[Action item]
Only the lines holding the string "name" are needed; copy each of them from the data.

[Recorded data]
================================

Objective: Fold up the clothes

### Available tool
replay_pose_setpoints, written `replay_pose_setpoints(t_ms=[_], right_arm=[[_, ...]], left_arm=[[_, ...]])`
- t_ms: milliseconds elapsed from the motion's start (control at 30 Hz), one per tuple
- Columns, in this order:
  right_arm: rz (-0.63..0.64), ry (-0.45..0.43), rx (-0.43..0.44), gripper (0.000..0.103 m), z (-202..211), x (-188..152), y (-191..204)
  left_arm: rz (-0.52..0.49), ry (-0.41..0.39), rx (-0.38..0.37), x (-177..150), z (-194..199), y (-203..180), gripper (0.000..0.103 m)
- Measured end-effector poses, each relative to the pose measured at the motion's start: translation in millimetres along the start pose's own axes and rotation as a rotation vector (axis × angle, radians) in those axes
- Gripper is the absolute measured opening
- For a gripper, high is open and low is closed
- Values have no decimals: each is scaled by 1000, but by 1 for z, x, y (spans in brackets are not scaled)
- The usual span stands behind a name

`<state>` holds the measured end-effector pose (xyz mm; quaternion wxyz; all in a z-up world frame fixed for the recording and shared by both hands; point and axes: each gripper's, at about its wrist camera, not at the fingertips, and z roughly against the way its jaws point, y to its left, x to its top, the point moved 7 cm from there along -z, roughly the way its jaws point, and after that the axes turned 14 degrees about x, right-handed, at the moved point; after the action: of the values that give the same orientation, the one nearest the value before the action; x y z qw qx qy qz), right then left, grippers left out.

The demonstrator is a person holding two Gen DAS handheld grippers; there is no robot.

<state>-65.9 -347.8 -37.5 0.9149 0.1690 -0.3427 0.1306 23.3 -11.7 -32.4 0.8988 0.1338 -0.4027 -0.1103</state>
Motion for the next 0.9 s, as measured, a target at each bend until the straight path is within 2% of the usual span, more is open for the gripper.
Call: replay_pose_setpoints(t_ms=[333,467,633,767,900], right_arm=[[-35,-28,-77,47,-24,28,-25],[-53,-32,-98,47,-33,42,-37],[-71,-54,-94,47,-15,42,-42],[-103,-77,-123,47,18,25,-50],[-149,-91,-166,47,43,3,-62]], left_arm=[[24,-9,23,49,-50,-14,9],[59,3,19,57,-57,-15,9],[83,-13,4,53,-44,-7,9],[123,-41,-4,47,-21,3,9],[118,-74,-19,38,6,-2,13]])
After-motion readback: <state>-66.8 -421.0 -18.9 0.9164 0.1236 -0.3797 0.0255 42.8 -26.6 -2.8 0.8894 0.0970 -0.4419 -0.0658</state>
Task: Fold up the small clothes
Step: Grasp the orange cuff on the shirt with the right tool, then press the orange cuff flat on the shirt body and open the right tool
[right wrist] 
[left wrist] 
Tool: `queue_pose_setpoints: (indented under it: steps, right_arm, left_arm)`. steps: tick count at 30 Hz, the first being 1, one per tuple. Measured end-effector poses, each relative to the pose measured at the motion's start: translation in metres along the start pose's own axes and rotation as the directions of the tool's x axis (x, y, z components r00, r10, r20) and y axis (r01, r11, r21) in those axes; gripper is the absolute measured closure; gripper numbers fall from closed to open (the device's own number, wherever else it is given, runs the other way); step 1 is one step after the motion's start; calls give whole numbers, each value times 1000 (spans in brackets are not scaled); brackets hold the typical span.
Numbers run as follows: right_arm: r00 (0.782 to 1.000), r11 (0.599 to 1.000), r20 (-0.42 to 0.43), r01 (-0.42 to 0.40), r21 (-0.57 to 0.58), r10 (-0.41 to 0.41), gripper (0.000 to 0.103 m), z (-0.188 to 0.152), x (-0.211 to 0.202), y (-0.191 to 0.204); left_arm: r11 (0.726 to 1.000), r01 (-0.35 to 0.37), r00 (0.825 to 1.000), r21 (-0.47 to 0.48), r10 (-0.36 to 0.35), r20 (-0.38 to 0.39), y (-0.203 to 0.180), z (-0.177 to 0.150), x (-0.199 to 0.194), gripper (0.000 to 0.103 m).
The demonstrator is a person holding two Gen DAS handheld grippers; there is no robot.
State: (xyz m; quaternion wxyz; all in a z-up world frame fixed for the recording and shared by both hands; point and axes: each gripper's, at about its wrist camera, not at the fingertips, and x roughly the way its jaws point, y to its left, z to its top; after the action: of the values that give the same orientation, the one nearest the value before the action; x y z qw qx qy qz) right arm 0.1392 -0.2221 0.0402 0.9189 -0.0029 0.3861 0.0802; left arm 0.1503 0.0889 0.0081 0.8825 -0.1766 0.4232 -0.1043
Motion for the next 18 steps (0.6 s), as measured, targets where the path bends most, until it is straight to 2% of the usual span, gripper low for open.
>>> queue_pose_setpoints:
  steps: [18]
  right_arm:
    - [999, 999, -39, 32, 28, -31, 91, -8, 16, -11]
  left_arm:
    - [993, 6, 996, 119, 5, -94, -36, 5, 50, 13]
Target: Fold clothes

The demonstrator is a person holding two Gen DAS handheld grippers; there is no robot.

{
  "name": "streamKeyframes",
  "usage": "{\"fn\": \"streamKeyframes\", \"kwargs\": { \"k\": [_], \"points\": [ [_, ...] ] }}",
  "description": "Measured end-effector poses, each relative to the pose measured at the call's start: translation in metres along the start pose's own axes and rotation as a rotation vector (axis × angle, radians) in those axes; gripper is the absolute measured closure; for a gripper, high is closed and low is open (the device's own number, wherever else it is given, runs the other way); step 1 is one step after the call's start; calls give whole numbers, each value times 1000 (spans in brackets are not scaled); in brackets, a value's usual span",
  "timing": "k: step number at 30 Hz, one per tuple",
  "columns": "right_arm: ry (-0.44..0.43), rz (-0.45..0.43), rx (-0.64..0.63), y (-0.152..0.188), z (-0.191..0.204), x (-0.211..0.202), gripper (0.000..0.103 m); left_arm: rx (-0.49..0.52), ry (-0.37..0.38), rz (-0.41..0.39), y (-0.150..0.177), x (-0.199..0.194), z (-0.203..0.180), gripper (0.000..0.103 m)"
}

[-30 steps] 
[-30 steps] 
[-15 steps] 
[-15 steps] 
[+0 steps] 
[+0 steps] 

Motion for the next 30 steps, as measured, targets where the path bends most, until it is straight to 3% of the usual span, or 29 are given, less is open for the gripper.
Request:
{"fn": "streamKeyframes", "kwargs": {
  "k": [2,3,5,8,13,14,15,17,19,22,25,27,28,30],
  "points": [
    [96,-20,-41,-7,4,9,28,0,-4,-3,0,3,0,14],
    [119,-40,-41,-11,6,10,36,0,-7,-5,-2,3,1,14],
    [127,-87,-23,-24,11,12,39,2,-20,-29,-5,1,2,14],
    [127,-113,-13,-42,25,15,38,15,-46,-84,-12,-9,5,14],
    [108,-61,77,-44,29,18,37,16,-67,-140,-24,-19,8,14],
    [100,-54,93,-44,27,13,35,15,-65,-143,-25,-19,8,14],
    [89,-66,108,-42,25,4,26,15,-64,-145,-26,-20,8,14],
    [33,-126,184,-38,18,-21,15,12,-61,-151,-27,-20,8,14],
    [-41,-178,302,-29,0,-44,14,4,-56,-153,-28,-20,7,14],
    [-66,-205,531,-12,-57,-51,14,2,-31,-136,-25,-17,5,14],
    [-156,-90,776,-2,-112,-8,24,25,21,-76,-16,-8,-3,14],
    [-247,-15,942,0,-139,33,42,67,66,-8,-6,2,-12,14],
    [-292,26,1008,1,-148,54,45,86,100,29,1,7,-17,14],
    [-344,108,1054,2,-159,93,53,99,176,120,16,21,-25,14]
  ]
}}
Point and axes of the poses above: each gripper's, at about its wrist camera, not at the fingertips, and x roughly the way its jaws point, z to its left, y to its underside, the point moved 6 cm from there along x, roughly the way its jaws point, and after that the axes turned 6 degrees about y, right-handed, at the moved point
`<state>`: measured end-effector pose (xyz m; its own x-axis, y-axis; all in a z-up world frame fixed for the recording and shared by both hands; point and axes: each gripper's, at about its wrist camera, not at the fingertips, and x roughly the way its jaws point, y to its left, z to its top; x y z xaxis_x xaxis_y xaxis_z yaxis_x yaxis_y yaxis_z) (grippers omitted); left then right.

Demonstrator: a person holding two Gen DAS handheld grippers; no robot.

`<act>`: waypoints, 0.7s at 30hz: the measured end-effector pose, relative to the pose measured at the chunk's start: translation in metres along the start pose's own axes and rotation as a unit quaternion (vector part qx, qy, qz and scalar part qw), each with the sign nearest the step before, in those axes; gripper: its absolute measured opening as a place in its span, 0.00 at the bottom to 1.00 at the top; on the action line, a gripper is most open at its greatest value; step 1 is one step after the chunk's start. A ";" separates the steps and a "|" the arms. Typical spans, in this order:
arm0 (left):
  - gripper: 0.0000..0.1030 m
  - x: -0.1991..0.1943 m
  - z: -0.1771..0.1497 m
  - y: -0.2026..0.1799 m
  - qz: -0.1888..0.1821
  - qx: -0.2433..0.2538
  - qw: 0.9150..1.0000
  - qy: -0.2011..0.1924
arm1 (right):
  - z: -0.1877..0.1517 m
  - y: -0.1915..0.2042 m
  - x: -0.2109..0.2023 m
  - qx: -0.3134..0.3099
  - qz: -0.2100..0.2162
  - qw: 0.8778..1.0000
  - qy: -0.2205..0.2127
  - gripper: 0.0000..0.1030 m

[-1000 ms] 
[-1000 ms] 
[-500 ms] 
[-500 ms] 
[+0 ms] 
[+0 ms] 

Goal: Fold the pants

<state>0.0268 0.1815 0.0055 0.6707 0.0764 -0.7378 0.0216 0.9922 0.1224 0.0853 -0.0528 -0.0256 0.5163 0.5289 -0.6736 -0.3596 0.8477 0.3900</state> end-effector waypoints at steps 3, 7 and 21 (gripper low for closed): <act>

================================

[Response area]
- The usual span stands behind a name
  "name": "streamKeyframes",

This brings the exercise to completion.